→ **WORK TO COMPLETE**:
Pull every line containing "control" from the listing below.

■ ■ ■ ■ ■

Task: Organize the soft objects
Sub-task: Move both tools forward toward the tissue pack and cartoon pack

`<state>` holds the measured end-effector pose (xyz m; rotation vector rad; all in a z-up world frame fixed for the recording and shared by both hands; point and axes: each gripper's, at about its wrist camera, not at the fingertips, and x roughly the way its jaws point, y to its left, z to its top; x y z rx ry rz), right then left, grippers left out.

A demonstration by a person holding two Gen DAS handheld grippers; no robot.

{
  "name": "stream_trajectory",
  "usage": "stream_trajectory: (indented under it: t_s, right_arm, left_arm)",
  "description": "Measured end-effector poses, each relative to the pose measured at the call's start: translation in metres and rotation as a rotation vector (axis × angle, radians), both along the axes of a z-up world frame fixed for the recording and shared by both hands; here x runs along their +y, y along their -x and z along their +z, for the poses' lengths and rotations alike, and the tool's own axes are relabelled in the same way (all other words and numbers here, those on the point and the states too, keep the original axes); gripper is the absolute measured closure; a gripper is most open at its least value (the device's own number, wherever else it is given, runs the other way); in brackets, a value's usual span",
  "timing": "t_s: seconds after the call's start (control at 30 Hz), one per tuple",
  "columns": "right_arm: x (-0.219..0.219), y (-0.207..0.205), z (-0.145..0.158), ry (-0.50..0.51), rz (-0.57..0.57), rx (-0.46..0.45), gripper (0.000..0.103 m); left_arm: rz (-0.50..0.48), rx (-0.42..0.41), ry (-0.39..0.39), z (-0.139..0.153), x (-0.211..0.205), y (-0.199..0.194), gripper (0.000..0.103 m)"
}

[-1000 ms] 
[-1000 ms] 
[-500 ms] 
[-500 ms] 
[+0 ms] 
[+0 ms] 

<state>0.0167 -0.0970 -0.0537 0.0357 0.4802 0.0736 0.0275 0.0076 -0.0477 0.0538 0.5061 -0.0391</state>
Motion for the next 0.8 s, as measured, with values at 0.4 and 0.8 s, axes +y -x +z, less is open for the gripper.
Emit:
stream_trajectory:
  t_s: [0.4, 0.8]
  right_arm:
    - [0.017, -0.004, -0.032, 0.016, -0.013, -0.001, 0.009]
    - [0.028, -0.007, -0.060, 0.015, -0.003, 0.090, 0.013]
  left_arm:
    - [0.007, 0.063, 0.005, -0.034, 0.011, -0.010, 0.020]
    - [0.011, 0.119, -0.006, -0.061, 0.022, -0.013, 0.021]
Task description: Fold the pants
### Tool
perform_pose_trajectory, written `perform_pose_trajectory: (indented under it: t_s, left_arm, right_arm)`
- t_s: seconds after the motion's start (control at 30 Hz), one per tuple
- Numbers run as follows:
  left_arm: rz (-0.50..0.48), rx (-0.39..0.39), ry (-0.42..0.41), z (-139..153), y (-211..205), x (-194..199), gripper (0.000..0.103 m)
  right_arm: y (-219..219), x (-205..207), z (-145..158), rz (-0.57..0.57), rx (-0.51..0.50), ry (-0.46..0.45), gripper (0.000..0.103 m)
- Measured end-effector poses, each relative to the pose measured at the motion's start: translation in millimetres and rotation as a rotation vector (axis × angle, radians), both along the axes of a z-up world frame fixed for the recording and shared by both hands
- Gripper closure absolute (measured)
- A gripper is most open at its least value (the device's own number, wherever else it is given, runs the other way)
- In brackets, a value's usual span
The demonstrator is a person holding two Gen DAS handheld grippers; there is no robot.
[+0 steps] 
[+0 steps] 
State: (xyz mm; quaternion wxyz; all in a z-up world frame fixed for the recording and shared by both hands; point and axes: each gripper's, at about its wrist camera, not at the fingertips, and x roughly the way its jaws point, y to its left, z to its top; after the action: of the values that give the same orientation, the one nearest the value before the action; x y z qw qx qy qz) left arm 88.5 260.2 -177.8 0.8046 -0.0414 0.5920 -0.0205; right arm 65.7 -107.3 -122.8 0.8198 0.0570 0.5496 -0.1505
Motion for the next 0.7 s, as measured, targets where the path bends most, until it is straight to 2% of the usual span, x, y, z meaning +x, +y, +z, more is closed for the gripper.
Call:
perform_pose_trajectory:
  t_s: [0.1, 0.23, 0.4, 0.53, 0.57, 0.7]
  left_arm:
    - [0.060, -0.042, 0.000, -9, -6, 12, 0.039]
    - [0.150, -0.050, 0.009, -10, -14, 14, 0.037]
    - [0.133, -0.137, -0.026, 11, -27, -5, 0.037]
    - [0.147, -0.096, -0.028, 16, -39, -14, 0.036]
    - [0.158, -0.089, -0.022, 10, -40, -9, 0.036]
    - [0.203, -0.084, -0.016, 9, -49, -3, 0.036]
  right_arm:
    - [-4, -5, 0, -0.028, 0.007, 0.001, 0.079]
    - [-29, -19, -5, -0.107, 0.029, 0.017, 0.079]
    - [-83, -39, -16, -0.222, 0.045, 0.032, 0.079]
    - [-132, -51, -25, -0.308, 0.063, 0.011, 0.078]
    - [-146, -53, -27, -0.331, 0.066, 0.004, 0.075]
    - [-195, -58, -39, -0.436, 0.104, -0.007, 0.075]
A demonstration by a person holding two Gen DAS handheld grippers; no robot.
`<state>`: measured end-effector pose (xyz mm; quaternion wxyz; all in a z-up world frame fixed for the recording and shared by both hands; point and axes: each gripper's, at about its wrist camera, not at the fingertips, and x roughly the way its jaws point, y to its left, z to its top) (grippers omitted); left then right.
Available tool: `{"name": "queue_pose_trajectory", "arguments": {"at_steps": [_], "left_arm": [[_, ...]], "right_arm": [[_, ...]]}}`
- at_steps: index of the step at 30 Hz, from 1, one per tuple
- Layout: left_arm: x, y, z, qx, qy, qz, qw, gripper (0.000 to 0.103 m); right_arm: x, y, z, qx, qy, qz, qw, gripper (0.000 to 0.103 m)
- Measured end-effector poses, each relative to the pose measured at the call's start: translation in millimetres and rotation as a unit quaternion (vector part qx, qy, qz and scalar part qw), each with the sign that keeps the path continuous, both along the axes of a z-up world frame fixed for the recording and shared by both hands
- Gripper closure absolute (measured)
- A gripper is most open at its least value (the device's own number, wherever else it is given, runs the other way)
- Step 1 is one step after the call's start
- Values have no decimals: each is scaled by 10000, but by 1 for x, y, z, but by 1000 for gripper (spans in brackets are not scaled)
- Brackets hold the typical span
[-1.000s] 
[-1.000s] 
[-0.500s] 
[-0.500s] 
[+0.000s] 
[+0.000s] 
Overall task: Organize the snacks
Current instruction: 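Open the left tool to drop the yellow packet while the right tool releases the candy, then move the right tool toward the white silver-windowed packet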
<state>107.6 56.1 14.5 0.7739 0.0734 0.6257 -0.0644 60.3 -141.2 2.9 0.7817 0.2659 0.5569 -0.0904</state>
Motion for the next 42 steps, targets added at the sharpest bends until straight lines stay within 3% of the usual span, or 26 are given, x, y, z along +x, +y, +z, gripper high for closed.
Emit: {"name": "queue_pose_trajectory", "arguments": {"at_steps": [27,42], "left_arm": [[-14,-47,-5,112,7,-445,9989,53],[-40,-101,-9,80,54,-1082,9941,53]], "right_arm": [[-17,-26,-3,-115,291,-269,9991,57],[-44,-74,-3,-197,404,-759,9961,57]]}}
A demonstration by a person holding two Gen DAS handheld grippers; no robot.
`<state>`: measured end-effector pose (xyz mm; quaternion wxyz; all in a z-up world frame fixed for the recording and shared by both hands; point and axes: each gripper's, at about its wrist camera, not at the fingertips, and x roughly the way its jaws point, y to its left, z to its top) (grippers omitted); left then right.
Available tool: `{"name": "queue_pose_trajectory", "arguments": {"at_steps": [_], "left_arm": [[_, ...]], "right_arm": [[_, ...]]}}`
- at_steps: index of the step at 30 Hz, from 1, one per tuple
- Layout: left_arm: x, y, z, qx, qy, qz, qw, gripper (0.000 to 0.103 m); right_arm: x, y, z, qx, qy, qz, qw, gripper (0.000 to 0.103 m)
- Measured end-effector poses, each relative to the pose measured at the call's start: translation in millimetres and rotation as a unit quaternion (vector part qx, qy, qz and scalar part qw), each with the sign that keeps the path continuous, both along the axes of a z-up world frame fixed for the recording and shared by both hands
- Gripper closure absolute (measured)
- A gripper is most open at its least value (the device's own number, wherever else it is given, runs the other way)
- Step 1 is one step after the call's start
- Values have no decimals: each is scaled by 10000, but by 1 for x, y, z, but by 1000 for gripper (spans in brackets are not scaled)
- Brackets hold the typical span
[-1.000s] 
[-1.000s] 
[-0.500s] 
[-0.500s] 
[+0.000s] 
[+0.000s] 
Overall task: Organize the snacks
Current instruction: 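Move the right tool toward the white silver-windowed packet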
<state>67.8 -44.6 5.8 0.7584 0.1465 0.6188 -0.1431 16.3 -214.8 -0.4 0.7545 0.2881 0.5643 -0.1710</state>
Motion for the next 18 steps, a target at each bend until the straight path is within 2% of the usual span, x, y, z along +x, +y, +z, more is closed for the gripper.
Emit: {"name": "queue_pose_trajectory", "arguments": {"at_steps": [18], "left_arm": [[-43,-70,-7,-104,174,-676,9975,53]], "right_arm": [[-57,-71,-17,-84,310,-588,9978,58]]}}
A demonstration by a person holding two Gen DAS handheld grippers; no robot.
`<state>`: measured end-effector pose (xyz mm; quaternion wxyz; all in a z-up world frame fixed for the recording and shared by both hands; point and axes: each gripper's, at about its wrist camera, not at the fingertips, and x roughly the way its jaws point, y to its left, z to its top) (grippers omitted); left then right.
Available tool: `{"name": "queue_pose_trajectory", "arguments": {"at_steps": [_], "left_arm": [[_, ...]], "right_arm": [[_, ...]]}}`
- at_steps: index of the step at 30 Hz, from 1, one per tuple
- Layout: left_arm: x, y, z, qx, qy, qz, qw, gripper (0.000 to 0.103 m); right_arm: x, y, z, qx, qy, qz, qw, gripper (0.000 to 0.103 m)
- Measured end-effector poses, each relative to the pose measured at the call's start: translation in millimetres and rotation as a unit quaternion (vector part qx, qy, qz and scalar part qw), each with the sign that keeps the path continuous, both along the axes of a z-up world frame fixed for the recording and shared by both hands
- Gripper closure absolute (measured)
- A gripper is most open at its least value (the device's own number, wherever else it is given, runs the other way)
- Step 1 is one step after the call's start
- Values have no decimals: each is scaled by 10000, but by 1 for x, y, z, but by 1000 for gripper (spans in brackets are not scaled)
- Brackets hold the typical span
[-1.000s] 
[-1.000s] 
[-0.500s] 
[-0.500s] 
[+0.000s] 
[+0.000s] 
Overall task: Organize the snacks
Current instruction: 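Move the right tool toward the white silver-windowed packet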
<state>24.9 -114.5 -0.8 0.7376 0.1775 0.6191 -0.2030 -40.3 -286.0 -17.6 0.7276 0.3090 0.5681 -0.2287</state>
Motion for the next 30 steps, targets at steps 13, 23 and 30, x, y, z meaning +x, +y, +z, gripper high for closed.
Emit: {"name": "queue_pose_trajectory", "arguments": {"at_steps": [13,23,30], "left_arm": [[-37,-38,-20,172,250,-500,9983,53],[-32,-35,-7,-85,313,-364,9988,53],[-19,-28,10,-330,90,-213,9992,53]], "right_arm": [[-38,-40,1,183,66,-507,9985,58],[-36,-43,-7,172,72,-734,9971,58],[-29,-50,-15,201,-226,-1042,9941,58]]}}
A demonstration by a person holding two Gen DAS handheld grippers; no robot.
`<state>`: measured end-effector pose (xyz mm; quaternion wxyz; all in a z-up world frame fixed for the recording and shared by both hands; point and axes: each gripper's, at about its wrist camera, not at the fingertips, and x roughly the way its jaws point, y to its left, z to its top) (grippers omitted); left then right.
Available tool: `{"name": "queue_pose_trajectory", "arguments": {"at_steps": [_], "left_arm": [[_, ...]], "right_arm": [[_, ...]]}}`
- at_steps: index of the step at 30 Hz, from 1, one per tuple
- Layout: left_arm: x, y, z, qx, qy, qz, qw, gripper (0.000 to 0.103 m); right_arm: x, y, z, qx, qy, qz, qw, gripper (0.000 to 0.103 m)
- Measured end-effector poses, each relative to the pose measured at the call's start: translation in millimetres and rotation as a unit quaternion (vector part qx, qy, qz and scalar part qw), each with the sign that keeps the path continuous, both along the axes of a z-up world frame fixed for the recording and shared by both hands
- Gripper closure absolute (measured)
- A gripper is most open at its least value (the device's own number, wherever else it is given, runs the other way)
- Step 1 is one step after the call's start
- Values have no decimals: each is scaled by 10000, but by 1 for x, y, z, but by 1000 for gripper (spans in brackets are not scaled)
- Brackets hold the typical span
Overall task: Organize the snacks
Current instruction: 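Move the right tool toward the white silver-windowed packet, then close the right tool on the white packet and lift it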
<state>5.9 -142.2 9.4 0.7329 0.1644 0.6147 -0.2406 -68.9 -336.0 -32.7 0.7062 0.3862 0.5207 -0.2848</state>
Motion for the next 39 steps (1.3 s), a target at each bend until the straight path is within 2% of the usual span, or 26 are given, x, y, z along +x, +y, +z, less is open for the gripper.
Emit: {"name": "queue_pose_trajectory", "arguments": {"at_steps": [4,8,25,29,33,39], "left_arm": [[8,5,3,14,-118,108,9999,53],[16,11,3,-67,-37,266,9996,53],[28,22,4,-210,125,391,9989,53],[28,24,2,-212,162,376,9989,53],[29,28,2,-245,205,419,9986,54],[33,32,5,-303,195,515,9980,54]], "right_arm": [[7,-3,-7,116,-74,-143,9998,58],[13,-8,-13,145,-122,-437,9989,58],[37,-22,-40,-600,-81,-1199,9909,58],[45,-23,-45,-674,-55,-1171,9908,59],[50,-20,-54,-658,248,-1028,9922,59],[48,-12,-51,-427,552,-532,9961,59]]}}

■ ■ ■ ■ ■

→ **ANSWER**:
  "timing": "t_s: seconds after the call's start (control at 30 Hz), one per tuple",
- t_s: seconds after the motion's start (control at 30 Hz), one per tuple

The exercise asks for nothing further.